Exercise objective: Scan the material below and copy every line holding the word "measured".

Records for this exercise:
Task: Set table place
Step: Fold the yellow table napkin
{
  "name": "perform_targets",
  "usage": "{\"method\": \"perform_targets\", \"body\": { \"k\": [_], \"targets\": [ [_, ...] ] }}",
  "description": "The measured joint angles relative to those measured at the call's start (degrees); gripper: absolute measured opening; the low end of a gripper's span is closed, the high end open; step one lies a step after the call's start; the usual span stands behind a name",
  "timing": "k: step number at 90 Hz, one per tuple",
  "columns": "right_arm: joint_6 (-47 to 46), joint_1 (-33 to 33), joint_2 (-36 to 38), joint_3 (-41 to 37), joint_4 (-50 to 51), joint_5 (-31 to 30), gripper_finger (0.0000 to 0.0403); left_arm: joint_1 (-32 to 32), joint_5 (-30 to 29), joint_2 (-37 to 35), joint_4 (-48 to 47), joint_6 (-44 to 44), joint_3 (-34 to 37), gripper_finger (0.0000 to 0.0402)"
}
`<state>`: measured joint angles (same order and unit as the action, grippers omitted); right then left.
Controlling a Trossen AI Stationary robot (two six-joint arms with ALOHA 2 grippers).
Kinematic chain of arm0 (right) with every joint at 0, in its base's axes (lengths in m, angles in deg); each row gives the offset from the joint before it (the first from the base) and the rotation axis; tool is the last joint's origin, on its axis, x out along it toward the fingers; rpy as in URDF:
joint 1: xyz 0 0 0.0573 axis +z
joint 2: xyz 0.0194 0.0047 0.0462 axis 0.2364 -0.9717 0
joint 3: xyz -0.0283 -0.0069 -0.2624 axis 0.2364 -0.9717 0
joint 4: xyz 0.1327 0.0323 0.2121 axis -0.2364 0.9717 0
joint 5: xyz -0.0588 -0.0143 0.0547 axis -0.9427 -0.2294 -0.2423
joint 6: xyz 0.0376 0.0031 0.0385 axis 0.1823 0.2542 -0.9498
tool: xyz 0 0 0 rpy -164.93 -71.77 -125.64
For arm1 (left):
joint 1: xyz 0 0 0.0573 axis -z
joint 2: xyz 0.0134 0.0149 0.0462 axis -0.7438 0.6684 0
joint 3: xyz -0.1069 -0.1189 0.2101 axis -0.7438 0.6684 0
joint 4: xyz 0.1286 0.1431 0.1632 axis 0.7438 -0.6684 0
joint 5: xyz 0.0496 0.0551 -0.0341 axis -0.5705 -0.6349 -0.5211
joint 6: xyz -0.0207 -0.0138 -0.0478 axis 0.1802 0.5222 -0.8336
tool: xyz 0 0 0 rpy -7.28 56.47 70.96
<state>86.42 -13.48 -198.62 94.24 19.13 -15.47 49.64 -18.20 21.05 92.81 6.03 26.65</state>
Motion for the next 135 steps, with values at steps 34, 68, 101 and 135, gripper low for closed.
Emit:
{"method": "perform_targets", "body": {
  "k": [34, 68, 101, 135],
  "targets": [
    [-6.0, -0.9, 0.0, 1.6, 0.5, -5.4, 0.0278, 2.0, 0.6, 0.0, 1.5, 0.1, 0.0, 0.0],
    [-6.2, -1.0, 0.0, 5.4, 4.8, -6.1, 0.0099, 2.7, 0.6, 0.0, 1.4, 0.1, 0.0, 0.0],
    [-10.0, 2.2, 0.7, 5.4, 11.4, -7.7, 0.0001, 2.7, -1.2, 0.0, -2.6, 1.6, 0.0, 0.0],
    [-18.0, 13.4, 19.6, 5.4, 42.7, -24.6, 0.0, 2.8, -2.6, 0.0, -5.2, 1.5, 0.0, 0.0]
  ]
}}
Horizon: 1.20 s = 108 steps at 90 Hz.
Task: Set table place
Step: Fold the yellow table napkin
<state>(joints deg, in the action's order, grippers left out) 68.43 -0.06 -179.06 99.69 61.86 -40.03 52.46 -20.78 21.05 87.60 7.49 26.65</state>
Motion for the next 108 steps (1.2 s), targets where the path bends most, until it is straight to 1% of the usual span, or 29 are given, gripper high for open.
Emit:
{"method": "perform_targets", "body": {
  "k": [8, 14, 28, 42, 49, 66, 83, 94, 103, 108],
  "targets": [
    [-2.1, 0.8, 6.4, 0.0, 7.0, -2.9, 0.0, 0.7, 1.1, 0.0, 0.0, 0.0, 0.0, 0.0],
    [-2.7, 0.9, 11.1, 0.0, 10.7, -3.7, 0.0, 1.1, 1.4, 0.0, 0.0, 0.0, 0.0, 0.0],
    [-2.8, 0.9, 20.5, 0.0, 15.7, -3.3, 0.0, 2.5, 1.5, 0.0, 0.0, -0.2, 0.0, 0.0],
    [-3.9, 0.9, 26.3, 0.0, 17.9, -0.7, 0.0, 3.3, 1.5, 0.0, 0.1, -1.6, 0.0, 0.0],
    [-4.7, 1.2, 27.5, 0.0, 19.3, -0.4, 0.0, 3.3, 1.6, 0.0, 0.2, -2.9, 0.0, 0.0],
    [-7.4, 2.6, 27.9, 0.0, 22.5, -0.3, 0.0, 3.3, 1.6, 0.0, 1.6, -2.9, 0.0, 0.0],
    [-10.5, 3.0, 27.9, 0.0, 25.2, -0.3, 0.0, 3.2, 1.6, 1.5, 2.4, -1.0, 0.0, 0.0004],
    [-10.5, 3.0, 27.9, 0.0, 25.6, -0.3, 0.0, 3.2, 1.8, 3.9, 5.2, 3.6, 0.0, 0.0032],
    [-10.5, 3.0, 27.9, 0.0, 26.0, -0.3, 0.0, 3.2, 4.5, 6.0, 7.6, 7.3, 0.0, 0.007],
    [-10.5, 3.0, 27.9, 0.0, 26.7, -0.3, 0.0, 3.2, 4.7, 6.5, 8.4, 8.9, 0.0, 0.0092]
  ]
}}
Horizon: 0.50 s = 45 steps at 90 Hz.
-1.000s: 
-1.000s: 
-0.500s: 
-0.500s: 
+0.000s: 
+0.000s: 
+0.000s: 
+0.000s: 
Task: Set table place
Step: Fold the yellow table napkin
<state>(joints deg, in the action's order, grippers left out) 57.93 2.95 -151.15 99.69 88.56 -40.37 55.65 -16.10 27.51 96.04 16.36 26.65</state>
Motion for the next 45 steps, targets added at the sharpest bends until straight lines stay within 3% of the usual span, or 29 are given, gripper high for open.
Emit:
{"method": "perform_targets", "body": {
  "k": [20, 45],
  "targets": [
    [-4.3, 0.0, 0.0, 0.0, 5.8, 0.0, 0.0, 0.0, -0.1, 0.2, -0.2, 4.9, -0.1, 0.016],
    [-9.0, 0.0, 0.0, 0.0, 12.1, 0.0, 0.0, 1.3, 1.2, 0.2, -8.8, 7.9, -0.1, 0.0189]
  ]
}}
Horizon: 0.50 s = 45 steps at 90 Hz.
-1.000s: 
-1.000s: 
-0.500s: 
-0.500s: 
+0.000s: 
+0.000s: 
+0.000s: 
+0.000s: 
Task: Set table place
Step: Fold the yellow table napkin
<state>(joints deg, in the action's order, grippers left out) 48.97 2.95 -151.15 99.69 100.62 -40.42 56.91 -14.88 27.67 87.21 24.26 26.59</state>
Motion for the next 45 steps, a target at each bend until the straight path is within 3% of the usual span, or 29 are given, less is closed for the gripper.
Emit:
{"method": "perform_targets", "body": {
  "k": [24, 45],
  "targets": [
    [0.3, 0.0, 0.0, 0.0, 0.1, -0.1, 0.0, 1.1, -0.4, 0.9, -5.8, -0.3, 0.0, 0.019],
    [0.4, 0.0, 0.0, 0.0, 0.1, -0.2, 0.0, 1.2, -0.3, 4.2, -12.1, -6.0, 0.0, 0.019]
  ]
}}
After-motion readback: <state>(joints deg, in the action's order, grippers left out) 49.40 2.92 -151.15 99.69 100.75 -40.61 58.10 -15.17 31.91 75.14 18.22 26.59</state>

Solved exercise:
  "description": "The measured joint angles relative to those measured at the call's start (degrees); gripper: absolute measured opening; the low end of a gripper's span is closed, the high end open; step one lies a step after the call's start; the usual span stands behind a name",
`<state>`: measured joint angles (same order and unit as the action, grippers omitted); right then left.

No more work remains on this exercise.